New Mountain Capital is raising a private debt fund that would run alongside its existing credit vehicle, a publicly listed business development company.
The New York-based firm is seeking $750 million for New Mountain Guardian Partners II, according to a source familiar with the situation. A first close has yet to occur, this person said.
The fund will invest primarily in first and second lien loans, which would include unitranche loans, a US Securities and Exchange regulatory filing showed. Guardian II could also put capital into subordinated debt as well as equity warrants and preferred shares.
New Mountain, which couldn't be reached for comment on the new vehicle, joins an array of other private equity firms adding private debt funds to their investment product offering, but many equity shops do not have existing credit operations on which to draw.

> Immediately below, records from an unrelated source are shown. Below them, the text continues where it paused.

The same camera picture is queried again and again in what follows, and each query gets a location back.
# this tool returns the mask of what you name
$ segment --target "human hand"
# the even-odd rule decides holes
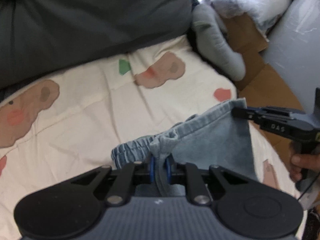
[[[301,170],[303,168],[312,170],[315,172],[320,171],[320,155],[310,155],[310,154],[297,154],[293,147],[293,142],[289,147],[290,152],[290,167],[289,173],[290,178],[293,182],[298,182],[301,180]]]

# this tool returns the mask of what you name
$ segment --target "cardboard box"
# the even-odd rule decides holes
[[[228,29],[230,47],[242,55],[246,65],[244,79],[235,82],[239,97],[245,97],[248,106],[280,106],[302,110],[301,104],[287,84],[272,66],[264,63],[260,56],[259,52],[266,49],[268,43],[250,17],[244,14],[223,21]],[[260,132],[269,140],[288,167],[290,140],[262,130]]]

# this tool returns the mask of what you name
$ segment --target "dark gray pillow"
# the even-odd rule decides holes
[[[190,0],[0,0],[0,88],[187,31]]]

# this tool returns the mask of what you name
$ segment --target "light blue denim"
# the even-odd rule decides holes
[[[247,120],[232,117],[235,106],[245,107],[245,99],[225,101],[163,133],[120,144],[112,150],[112,159],[120,169],[153,154],[156,184],[138,186],[136,195],[185,195],[183,186],[167,184],[163,165],[170,153],[177,163],[194,163],[199,169],[213,164],[257,180],[249,125]]]

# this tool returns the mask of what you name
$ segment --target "round black disc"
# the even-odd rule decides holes
[[[217,213],[232,231],[254,239],[275,239],[294,234],[303,210],[288,194],[227,193],[219,201]]]
[[[34,239],[72,238],[87,230],[100,215],[92,193],[35,192],[23,198],[14,219],[24,236]]]

New Mountain currently operates a debt strategy through New Mountain Finance Corporation BDC, which trades on the New York Stock Exchange. The firm targets mid-market companies with an annual EBITDA of between $20 million and $200 million, with the BDC’s investment size being between $10 million and $50 million, according to its website.

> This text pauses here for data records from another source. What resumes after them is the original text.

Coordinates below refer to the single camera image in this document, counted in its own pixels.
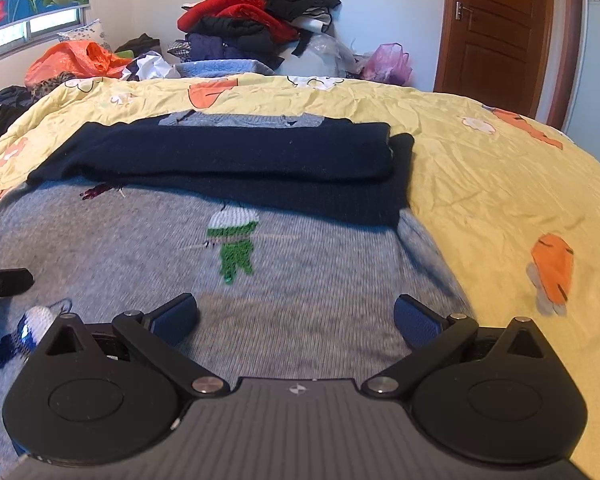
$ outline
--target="window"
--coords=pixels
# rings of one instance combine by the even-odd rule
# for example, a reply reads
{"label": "window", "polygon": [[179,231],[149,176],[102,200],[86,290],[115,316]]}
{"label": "window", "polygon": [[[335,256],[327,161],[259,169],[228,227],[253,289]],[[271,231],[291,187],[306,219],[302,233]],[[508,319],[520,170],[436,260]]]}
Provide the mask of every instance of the window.
{"label": "window", "polygon": [[84,23],[82,9],[64,9],[26,22],[0,28],[0,57],[14,50],[52,38],[59,30],[74,28]]}

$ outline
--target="pink plastic bag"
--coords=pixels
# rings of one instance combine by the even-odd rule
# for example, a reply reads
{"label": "pink plastic bag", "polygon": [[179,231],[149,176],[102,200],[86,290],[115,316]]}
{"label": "pink plastic bag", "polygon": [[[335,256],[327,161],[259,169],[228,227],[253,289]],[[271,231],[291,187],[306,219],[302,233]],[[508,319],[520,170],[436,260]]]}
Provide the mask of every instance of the pink plastic bag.
{"label": "pink plastic bag", "polygon": [[362,72],[362,79],[389,85],[408,86],[413,71],[408,63],[409,54],[402,49],[400,43],[382,44],[366,64]]}

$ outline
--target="red sweater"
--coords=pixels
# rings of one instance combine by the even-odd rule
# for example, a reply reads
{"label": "red sweater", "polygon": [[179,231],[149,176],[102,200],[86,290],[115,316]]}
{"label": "red sweater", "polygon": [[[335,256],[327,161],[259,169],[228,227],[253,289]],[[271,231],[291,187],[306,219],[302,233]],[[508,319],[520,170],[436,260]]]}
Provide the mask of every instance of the red sweater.
{"label": "red sweater", "polygon": [[264,0],[205,0],[180,17],[178,28],[182,32],[191,32],[203,16],[229,16],[262,23],[276,43],[288,43],[298,38],[298,32],[291,25],[267,14],[264,7]]}

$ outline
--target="orange plastic bag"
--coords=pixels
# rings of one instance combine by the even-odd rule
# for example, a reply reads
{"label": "orange plastic bag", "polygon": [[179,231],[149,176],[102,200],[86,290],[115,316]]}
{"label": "orange plastic bag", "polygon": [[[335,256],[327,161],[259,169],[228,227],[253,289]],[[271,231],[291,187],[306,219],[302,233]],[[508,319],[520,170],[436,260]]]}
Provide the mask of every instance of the orange plastic bag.
{"label": "orange plastic bag", "polygon": [[63,41],[52,46],[29,67],[24,84],[32,88],[61,72],[71,72],[78,78],[119,78],[125,66],[132,61],[115,56],[93,41]]}

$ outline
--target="metal screw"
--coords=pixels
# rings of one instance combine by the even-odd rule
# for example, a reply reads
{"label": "metal screw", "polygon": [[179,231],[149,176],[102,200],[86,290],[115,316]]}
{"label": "metal screw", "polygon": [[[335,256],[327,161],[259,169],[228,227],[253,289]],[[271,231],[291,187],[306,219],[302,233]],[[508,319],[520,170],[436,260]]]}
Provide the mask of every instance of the metal screw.
{"label": "metal screw", "polygon": [[191,387],[201,394],[214,394],[224,387],[224,381],[218,377],[200,377],[191,383]]}
{"label": "metal screw", "polygon": [[379,376],[369,379],[366,386],[376,394],[390,394],[397,390],[400,384],[391,377]]}

Though founded in 2008, it wasn’t until In July 2010 that NMFC filed a notice with the SEC that the firm planned to be regulated as a BDC.
The vehicle initially branded itself New Mountain Guardian Partners but changed its name to the current NMFC moniker before its May 2011 initial public offering. Its stock debuted at $13.75 per share and issued 7.27 million shares for $100 million in total proceeds. Its maximum offering had been $200 million, according to SEC filings at the time, and the firm initially anticipated the IPO to price between $14 and $15 a share.
NMFC currently trades above book value: its latest reported net asset value per share was $13.46 as of 31 December and, as of 30 December, a Friday, its shares closed at $14.10. On Tuesday (22 March), the stock closed at $14.55.
Early on, NMFC received back from Adams Street Partners, according to data from Private Debt Investor sister publication Private Equity International. The Adams Street 2008 Direct Fund invested $263 million, while Adams Street Direct Co-Investment Fund II put $250 million into the BDC. Adams Street 2009 Direct Fund put $186 million into the BDC.
Adams Street itself started a credit arm last year; the alternative asset manager brought on Bill Sacher and Shahab Rashid, formerly of Oaktree Capital Management, to lead a mid-market lending strategy The firm is currently raising a $500 million to $700 million fund, as PDI exclusively reported last summer.
Founded in 1999, New Mountain manages $15 billion of assets. Of that total, $11.5 billion is private equity capital raised across four funds. New Mountain launched its last private equity fund, New Mountain Partners IV, in 2013 and raised $4.13 billion for a vehicle that had a $3 billion target.